A few minutes later, my head slants to the side. A seam of drywall tape is running down one wall. It wouldn’t have been visible if it weren’t for the faintest portion of afternoon sun breaking through the storm clouds above my head.
“Can I borrow that?” I ask a male CSI officer who’s holding a box cutter. Nick’s photographs were glued to the wall, meaning they have to be sliced off the wall along with the drywall’s plaster.
After handing me the cutter, the crime scene investigator joins me inside the room, halving its space with his broad shoulders. “What are you looking at?”
“Can you see the seam?” I outline the area I’m fixated on before twisting my torso back to face him. “All the drywall in this room is from a continuous sheet… except that one.”
I can tell the exact moment he spots what I’m referencing as he purses his lips. “Do you want the pleasure, or shall I?”
“I’ll cut while you photograph.

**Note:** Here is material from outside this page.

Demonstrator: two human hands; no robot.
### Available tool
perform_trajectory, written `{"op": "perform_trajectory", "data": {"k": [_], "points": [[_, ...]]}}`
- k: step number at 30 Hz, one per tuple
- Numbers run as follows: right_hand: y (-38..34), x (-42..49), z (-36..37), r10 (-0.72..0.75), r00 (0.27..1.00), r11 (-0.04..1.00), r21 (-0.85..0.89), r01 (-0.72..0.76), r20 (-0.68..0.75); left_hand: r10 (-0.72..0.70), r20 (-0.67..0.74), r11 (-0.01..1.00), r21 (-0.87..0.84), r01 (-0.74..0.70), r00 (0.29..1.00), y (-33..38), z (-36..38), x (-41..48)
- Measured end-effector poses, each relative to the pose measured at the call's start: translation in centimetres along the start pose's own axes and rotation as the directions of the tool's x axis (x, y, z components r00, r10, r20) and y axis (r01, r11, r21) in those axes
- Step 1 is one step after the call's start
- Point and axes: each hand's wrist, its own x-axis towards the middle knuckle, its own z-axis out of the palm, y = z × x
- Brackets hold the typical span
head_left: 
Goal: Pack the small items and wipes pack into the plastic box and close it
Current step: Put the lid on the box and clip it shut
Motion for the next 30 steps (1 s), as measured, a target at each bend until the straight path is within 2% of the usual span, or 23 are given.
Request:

If the amount of bleach in this room is anything to go by, and the fact we have missing children, we’ll want to get everything on tape.”
“All right.” He grabs a video recorder off a kit just outside of the room before firing it up. The light on top of the recording device bounces off the stark white walls, blinding me, but mercifully, it also highlights the seam I’m about to slice through.